Fonte: Inflation.eu – World Inflation Data
Questa divergenza di inflazione, e quindi di politica monetaria tra Cina e Usa, ha contribuito a generare anche una divergenza dei rendimenti, con enormi implicazioni per gli investitori a reddito fisso e per i mercati valutari a livello globale. Nel secondo trimestre, infatti, il rendimento del titolo di Stato decennale di riferimento della Cina è sceso al di sotto del rendimento del Tesoro decennale Usa per la prima volta in oltre un decennio. Da quel momento, il divario di rendimento si è allargato a più di 60 punti base, hanno evidenziato gli analisti di Fidelity International, aggiungendo che a prima vista ciò sembrerebbe diminuire l’attrattiva relativa per gli investitori globali per il debito sovrano cinese onshore, anche se il quadro è più sfumato se si considerano i rendimenti reali al netto dell’inflazione e il più ampio contesto macroeconomico.
Sotto il grafico elaborato da Fidelity che mette a confronto l’andamento dei titoli di stato decennali di Usa e Cina nei 12 mesi fino a settembre.
E in futuro?
“Vediamo un’alta probabilità di ulteriori tagli dei tassi in Cina nel prossimo futuro, che offriranno sostegno alle obbligazioni cinesi onshore ma aumenteranno anche la pressione per un ulteriore indebolimento del renminbi rispetto al dollaro”, affermano da Fidelity.

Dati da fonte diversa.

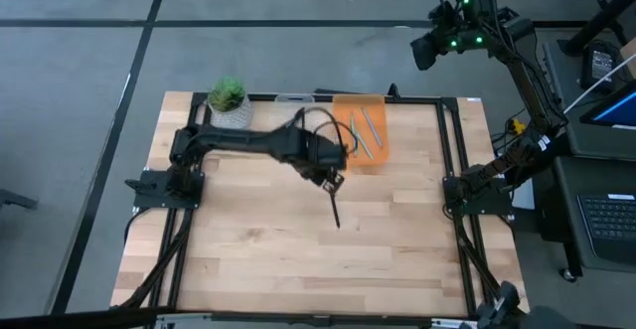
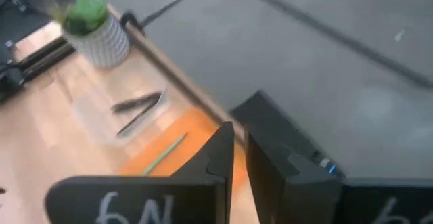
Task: Sort pens & pencils
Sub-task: Put the black pen into the transparent bin
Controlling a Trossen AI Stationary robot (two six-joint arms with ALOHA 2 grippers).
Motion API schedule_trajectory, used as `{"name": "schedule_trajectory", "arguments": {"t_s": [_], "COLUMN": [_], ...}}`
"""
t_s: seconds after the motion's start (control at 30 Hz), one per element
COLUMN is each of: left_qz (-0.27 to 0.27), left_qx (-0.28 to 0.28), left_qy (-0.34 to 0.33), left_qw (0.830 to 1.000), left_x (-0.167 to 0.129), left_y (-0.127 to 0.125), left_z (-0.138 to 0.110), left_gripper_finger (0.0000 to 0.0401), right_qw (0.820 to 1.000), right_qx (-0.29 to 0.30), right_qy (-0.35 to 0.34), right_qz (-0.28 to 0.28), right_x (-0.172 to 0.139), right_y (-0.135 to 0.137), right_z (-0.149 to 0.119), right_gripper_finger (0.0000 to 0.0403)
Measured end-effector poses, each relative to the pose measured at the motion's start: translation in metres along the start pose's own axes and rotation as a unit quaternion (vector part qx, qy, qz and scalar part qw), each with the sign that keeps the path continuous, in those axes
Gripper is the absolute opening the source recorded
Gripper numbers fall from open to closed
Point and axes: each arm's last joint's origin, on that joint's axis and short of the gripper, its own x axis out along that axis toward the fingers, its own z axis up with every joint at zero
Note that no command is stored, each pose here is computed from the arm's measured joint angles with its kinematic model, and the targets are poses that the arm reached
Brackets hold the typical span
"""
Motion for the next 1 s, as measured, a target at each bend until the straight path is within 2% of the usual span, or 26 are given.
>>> {"name": "schedule_trajectory", "arguments": {"t_s": [0.23, 0.47, 0.6, 0.67, 0.77, 0.83, 0.93, 1.0], "left_qz": [0.010, 0.026, 0.025, 0.010, 0.036, 0.065, 0.075, 0.058], "left_qx": [0.037, 0.095, 0.100, 0.144, 0.253, 0.327, 0.442, 0.515], "left_qy": [0.023, 0.046, 0.072, 0.064, 0.028, 0.005, 0.003, 0.019], "left_qw": [0.999, 0.994, 0.992, 0.988, 0.966, 0.943, 0.894, 0.855], "left_x": [0.019, 0.052, 0.074, 0.082, 0.085, 0.083, 0.081, 0.081], "left_y": [-0.023, -0.033, -0.038, -0.044, -0.048, -0.051, -0.054, -0.057], "left_z": [-0.026, -0.032, -0.033, -0.034, -0.040, -0.046, -0.053, -0.058], "left_gripper_finger": [0.0089, 0.0089, 0.0089, 0.0089, 0.0089, 0.0089, 0.0089, 0.0089], "right_qw": [0.998, 0.992, 0.991, 0.991, 0.990, 0.990, 0.990, 0.990], "right_qx": [0.022, 0.025, 0.032, 0.029, 0.034, 0.034, 0.034, 0.034], "right_qy": [0.060, 0.110, 0.113, 0.113, 0.115, 0.115, 0.118, 0.118], "right_qz": [0.029, 0.060, 0.065, 0.068, 0.072, 0.074, 0.076, 0.076], "right_x": [0.006, 0.008, 0.008, 0.009, 0.009, 0.009, 0.009, 0.009], "right_y": [0.008, 0.024, 0.028, 0.031, 0.034, 0.035, 0.035, 0.035], "right_z": [-0.012, -0.021, -0.020, -0.020, -0.020, -0.020, -0.021, -0.021], "right_gripper_finger": [0.0039, 0.0039, 0.0039, 0.0039, 0.0039, 0.0039, 0.0039, 0.0039]}}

Inoltre l’inedito terzo mandato a Xi Jinping a capo del PCC (Partito Comunista Cinese) e la formazione di un comitato permanente del Politburo, che sembrano più orientati alla sicurezza che al mercato, alimenta qualche timore sul ritmo di sviluppo di questa economia. Gli ultimi dati sull’andamento del Pil relativi al terzo trimestre hanno mostrato una espansione più robusta del periodo precedente e migliore delle aspettative (+3,9%), pur trattandosi di un incremento tra i meno consistenti degli ultimi decenni.
“Il ciclo di tagli dei tassi in Cina e le prospettive economiche meno incoraggianti potrebbero causare un ulteriore indebolimento della valuta cinese rispetto al dollaro. – proseguono da Fidelity – Tuttavia, i deflussi di capitale non sembrano essere una grande preoccupazione per la banca centrale cinese, grazie ai controlli sui flussi transfrontalieri, sostenuti dai 3.000 miliardi di dollari di riserve valutarie del Paese”.
Nel lungo periodo, le tendenze demografiche potrebbero esercitare una pressione al ribasso sul tasso d’interesse neutro della Cina per i decenni a venire, a causa dell’invecchiamento della popolazione. Questa dinamica porta in genere a una minore produttività, a un minore rendimento del capitale e quindi a tassi più bassi. “Ciò suggerisce che la divergenza dei rendimenti ha la possibilità di ampliarsi ulteriormente nel lungo periodo”.